During evaluation work many choices have to be made concerning the selection of experimental data, their uncertainties, model parameters, and statistical algorithms to adjust model parameters based on the information from experiments. It is very difficult to convey all information in a technical report or paper that would be required to reproduce an evaluation and reproducibility is important in nuclear data evaluation. Therefore, all choices made in an evaluation should ideally be implemented as a sequence of scripts, also referred to as a pipeline. In this way, other people can comparatively easily reproduce the evaluation by rerunning the pipeline, scrutinize and test the impact of assumptions or do an improved evaluation using an available evaluation pipeline as a starting point. A prototype of an evaluation pipeline is provided here, which contains several innovations in evaluation methodology, such as the automatic correction of experimental uncertainties using marginal likelihood optimization (MLO), Gaussian process priors on energy-dependent model parameters, and the optimization of model parameters using a customized Levenberg-Marquardt algorithm, which takes into account prior knowledge and the non-linearity of the physics model. The pipeline can be used in combination with a cluster to perform a full-scale evaluation. In its current form, it implements the evaluation of neutron-induced cross sections of Fe56 and has been successfully employed to adjust about 150 parameters of the nuclear models code TALYS after sensitivity analysis of about thousand model parameters.

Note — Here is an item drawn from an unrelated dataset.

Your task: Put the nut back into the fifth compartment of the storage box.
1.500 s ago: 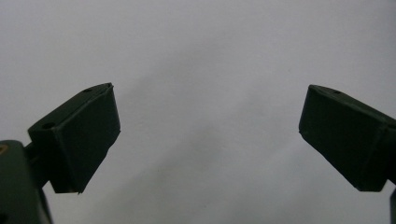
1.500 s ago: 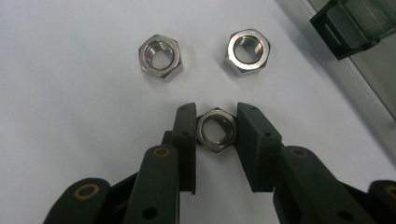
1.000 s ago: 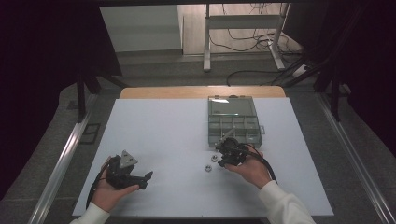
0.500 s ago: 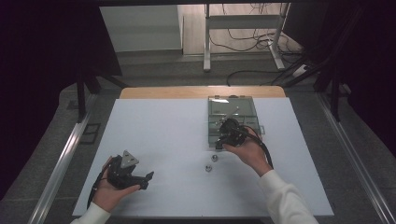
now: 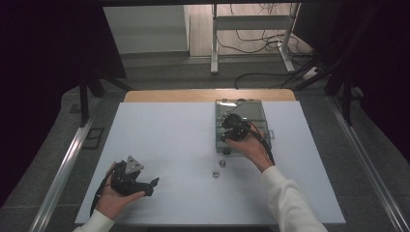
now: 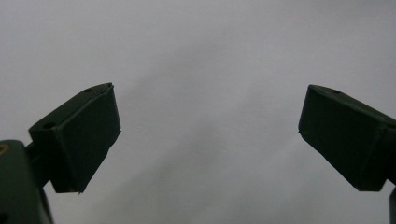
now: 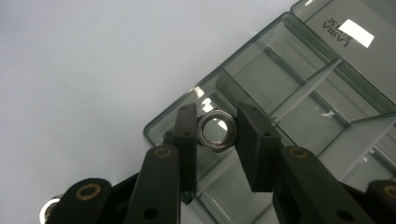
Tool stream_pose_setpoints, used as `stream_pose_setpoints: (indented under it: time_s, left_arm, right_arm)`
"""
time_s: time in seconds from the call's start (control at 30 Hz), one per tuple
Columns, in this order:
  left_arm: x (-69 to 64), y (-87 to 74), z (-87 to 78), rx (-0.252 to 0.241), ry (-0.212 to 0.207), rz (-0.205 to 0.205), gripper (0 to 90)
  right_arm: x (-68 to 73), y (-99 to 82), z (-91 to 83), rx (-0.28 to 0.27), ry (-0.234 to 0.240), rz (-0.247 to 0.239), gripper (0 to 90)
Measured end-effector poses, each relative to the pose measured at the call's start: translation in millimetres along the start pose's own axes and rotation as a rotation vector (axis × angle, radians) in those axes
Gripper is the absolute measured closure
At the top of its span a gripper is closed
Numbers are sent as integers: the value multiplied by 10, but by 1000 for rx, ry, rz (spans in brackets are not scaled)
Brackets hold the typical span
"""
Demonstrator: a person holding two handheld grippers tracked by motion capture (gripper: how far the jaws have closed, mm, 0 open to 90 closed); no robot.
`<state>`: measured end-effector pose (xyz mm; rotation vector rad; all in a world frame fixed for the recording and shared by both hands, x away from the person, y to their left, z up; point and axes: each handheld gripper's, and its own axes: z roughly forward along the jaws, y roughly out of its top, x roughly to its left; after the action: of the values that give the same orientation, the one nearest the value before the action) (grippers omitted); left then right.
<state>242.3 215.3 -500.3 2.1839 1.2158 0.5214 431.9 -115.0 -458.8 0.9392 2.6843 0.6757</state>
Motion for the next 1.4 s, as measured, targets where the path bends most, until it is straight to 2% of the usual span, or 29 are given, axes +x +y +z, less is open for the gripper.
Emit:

The EXFOR library [16] is an essential resource for nuclear data evaluation. Convenient programmatic access from the popular high-level languages is therefore one key element for automated and reproducible evaluation pipelines. The nuclear data section of the IAEA and some other NRDCs provide computational formats, such as the C4 format, which are convenient for automated processing. Complementary to these formats, the complete EXFOR library has been converted to a MongoDB database. This database belongs to the class of document-oriented databases, a subclass of a so-called NoSQL database. The MongoDB database software features an expressive query language and MonoGDB databases can be accessed from a variety of high-level programming languages including C, C++, Python, R, Java, and Perl. The following resources give guidance in the installation and use of the MongoDB EXFOR database on your local computer or cluster:
Important disclaimer: This database is a prototype enabling access to the EXFOR library via the MongoDB API. It is not fully up-to-date with the EXFOR library maintained by the Nuclear Reaction Data Centres (NRDC) and may contain other shortcomings. Therefore, neither the creator of this Docker image nor the NRDCs take any responsibility for the completeness or correctness of the information in this database.

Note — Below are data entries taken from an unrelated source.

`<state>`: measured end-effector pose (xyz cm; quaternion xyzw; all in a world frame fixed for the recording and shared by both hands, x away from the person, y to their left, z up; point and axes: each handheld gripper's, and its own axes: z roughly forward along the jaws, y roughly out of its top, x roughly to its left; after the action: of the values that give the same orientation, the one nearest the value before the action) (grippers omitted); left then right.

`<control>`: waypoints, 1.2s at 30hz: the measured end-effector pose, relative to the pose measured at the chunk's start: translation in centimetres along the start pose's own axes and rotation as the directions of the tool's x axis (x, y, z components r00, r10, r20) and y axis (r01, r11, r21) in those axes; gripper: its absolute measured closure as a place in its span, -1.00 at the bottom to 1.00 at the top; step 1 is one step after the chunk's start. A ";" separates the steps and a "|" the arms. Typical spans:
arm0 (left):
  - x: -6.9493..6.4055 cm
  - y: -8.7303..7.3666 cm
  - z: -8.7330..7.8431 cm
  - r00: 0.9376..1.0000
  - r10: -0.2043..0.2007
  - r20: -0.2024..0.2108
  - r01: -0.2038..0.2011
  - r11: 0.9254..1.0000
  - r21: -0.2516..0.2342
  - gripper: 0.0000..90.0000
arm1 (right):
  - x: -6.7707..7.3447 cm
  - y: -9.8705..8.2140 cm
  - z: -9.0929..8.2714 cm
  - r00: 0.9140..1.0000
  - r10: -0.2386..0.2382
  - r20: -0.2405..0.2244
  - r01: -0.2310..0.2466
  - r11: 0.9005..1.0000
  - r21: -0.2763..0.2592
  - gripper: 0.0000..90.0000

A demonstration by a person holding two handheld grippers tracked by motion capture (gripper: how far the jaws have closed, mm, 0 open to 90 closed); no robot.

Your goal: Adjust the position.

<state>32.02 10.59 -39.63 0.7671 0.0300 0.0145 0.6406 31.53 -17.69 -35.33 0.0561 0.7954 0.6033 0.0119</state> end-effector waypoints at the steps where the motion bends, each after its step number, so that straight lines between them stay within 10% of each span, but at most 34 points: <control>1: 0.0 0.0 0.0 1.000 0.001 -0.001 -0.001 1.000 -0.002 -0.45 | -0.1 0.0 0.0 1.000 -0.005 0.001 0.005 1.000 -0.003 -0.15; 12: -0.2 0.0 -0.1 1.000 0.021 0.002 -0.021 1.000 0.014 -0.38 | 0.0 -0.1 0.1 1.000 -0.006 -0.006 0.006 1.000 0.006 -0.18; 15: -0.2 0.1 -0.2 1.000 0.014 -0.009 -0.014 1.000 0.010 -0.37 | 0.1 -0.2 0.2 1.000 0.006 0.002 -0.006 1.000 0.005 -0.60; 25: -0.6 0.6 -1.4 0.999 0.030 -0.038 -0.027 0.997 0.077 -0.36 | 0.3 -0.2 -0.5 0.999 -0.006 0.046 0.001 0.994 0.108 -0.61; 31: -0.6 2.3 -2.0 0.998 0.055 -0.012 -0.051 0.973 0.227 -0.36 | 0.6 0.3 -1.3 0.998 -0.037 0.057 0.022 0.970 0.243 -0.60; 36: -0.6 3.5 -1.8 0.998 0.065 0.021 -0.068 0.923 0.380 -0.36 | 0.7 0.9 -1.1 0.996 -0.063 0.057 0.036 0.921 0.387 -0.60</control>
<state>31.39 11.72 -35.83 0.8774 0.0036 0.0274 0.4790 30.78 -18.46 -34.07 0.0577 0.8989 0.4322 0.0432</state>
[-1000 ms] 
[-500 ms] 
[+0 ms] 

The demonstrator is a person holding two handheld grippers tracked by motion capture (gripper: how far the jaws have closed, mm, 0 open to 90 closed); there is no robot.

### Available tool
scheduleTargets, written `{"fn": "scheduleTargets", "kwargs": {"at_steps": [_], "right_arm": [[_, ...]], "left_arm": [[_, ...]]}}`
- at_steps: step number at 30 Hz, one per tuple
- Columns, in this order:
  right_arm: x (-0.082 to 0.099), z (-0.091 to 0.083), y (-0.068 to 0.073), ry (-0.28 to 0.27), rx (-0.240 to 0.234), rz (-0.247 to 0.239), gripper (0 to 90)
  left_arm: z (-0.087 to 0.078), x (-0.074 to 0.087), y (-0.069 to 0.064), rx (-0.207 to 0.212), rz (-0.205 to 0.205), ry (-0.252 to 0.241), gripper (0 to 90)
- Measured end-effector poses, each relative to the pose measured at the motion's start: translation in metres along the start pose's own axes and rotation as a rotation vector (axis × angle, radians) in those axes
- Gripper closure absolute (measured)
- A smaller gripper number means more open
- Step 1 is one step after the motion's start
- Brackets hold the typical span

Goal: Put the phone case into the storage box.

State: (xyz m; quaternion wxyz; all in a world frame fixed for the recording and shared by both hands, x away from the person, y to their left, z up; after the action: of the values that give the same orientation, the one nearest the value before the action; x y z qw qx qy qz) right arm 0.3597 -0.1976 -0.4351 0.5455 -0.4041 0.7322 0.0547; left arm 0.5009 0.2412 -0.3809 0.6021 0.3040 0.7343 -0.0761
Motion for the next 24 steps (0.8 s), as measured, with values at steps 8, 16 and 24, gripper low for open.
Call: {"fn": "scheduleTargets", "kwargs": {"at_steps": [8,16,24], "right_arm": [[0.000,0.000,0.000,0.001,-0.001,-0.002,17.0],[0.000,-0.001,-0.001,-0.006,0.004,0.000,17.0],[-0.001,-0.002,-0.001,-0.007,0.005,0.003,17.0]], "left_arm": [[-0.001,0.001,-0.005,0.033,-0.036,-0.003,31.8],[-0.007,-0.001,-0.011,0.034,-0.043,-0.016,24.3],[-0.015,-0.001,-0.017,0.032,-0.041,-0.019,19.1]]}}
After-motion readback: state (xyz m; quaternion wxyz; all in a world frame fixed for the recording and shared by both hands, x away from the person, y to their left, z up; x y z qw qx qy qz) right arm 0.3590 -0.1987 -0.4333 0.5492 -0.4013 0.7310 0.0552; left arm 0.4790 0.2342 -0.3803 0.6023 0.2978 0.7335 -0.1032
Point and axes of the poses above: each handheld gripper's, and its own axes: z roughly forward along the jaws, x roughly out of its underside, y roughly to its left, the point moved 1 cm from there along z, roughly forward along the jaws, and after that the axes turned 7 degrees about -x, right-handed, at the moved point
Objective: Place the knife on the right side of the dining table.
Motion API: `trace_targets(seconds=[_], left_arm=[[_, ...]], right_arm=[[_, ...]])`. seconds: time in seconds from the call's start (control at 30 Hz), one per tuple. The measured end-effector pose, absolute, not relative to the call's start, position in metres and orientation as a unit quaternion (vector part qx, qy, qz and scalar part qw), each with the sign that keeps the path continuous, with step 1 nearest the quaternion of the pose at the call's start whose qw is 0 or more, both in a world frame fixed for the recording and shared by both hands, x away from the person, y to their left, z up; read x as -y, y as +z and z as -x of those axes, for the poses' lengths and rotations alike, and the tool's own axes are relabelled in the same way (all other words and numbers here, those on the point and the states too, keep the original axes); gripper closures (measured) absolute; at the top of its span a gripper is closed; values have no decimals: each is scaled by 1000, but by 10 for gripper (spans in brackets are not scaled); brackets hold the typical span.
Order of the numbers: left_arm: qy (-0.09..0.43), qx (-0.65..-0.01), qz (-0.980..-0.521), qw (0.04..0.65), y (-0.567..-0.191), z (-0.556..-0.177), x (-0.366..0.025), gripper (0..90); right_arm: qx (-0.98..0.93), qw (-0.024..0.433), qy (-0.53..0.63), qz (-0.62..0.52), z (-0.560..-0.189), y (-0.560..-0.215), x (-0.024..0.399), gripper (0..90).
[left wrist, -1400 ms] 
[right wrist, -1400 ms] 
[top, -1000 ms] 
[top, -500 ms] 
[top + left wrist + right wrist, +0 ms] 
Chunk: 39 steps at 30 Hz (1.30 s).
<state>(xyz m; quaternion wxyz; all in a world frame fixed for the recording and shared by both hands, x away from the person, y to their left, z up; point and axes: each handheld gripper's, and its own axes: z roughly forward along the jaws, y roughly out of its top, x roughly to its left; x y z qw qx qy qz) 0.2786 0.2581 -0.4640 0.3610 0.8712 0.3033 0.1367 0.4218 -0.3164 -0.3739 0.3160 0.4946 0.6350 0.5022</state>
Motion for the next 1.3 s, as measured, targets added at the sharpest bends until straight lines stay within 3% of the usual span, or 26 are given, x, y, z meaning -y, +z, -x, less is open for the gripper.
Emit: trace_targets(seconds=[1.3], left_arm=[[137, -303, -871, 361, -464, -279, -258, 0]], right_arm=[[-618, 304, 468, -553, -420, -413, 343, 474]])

The EXFOR library has also been made available as a CouchDB database. The reason being that CouchDB database software comes with a more permissive license than the MongoDB database software, which was originally used to make accessible the EXFOR library as a NoSQL database. Technical details aside, CouchDB provides about the same functionality as MongoDB. It also enables the storage of the EXFOR subentries in the JSON format.
Important disclaimer: This database is a prototype enabling access to the EXFOR library via the CouchDB API. It is not fully up-to-date with the EXFOR library maintained by the Nuclear Reaction Data Centres (NRDC) and may contain other shortcomings. Therefore, neither the creator of this Docker image nor the NRDCs take any responsibility for the completeness or correctness of the information in this database.